### Task instructions
Taking only the lines of the data below from the line with "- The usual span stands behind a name" to the line with "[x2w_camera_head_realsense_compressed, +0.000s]", ends included, write them out exactly and without pictures.

### Material provided
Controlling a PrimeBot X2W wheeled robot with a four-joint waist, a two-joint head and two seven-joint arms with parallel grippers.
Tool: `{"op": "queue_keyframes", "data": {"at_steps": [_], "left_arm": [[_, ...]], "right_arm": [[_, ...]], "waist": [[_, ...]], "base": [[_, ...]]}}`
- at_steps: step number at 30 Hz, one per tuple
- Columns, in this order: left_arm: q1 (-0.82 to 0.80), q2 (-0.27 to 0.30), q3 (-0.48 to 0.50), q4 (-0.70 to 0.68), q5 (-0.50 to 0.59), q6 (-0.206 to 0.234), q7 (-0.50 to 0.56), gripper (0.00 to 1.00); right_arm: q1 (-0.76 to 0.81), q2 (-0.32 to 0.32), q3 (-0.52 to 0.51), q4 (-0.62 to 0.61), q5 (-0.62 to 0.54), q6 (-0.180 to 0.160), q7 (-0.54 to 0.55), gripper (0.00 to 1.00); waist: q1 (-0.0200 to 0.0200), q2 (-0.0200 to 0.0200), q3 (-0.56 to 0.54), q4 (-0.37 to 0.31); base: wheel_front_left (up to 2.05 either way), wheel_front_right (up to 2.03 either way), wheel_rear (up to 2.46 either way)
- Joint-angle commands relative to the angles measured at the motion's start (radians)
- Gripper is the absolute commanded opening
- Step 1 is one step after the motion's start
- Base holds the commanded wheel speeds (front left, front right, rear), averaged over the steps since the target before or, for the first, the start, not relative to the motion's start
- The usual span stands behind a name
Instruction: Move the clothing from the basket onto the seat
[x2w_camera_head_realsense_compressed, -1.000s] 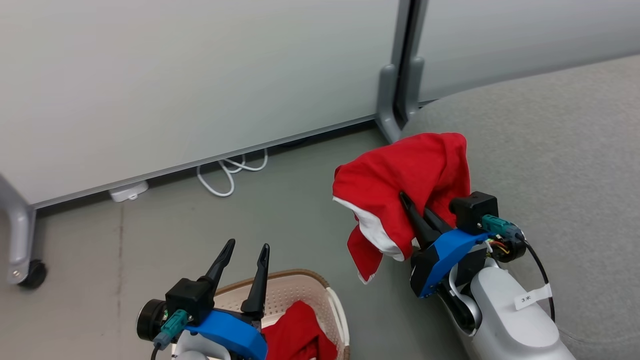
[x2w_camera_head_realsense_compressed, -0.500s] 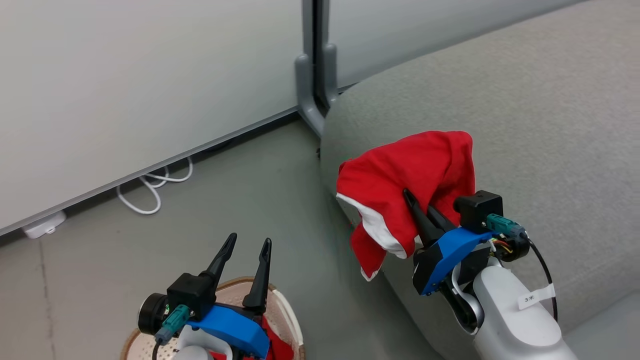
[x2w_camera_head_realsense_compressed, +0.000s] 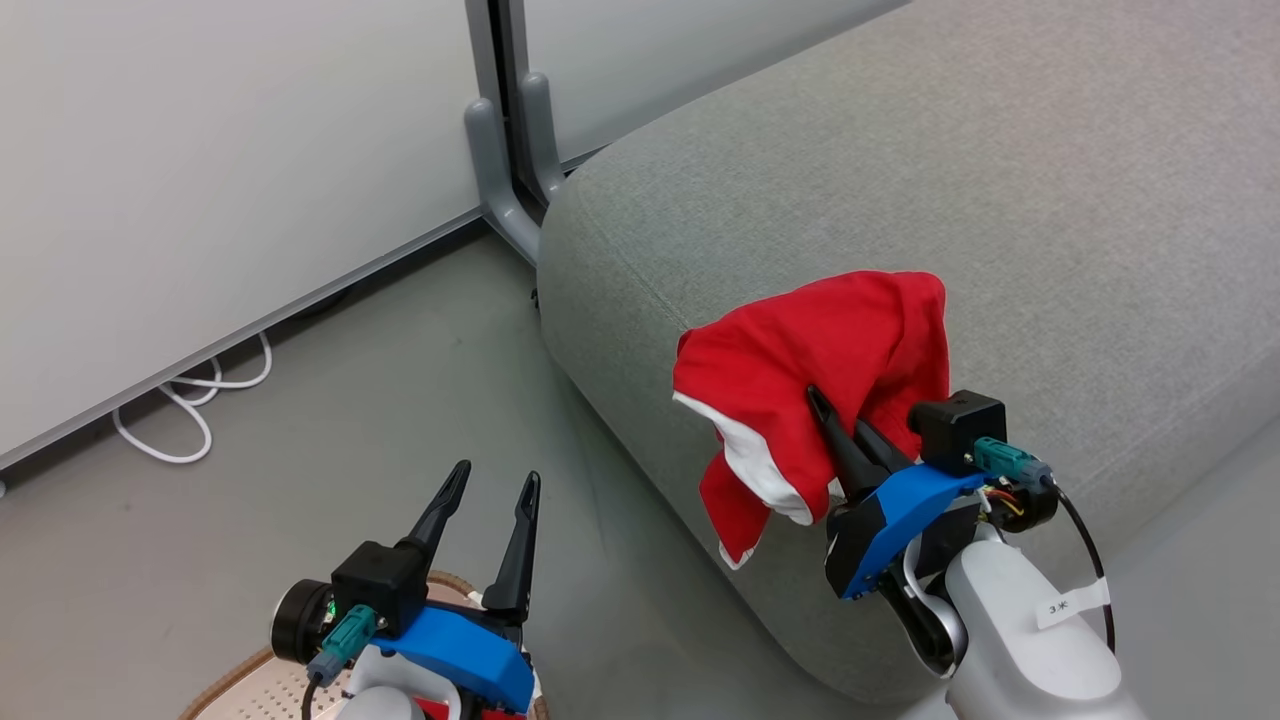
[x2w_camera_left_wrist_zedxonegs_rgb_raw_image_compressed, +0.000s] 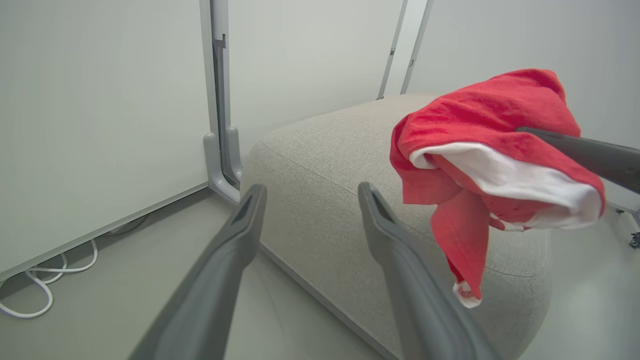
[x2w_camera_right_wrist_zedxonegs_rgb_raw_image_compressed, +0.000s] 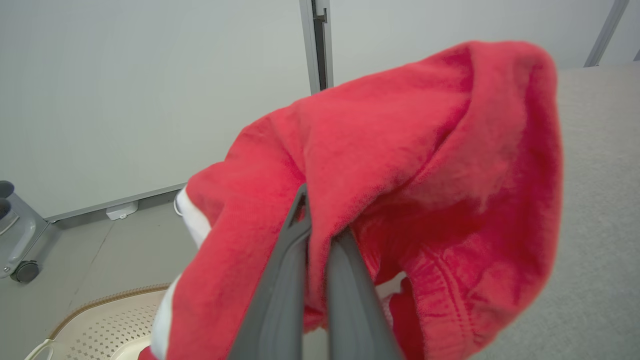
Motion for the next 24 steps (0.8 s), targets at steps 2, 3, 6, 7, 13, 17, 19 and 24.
{"op": "queue_keyframes", "data": {"at_steps": [2,3,6,7,13,17,19,24], "left_arm": [[-0.016,0.008,0.001,-0.003,0.001,-0.001,-0.003,1.00],[-0.017,0.009,0.000,-0.001,0.000,-0.001,-0.003,1.00],[-0.021,0.009,-0.005,0.000,-0.001,-0.001,-0.003,1.00],[-0.022,0.009,-0.006,0.000,-0.001,-0.001,-0.003,1.00],[-0.019,0.014,-0.014,0.000,-0.004,-0.001,-0.003,1.00],[-0.023,0.017,-0.018,-0.002,-0.002,-0.001,-0.003,1.00],[-0.024,0.020,-0.018,-0.003,0.000,-0.001,-0.003,1.00],[-0.041,0.033,-0.023,-0.009,0.007,-0.001,-0.003,1.00]], "right_arm": [[0.009,-0.002,0.001,0.001,0.001,0.000,-0.006,0.00],[0.010,-0.002,0.001,0.002,0.002,0.000,-0.006,0.00],[0.010,-0.002,-0.002,0.003,0.001,0.000,-0.008,0.00],[0.010,-0.002,-0.003,0.003,0.001,0.000,-0.009,0.00],[0.009,-0.002,-0.004,0.005,0.004,0.000,-0.011,0.00],[0.003,-0.002,-0.011,0.004,0.004,0.000,-0.013,0.00],[-0.009,-0.002,-0.017,0.004,0.005,0.000,-0.010,0.00],[-0.063,-0.002,-0.056,0.002,-0.041,0.000,0.000,0.00]], "waist": [[0.0000,-0.0001,0.004,-0.015],[0.0000,-0.0001,0.004,-0.017],[0.0000,-0.0001,0.006,-0.020],[0.0000,-0.0001,0.006,-0.020],[0.0000,-0.0001,0.006,-0.016],[0.0000,-0.0001,0.013,-0.005],[0.0000,-0.0001,0.019,0.000],[0.0000,-0.0001,0.053,0.021]], "base": [[0.00,0.00,0.00],[0.00,0.00,0.00],[0.00,0.00,0.00],[0.00,0.00,0.00],[0.00,0.00,0.00],[0.00,0.00,0.00],[0.00,0.00,0.00],[0.00,0.00,0.00]]}}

### Task response
- The usual span stands behind a name
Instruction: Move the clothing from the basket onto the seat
[x2w_camera_head_realsense_compressed, -1.000s] 
[x2w_camera_head_realsense_compressed, -0.500s] 
[x2w_camera_head_realsense_compressed, +0.000s] 

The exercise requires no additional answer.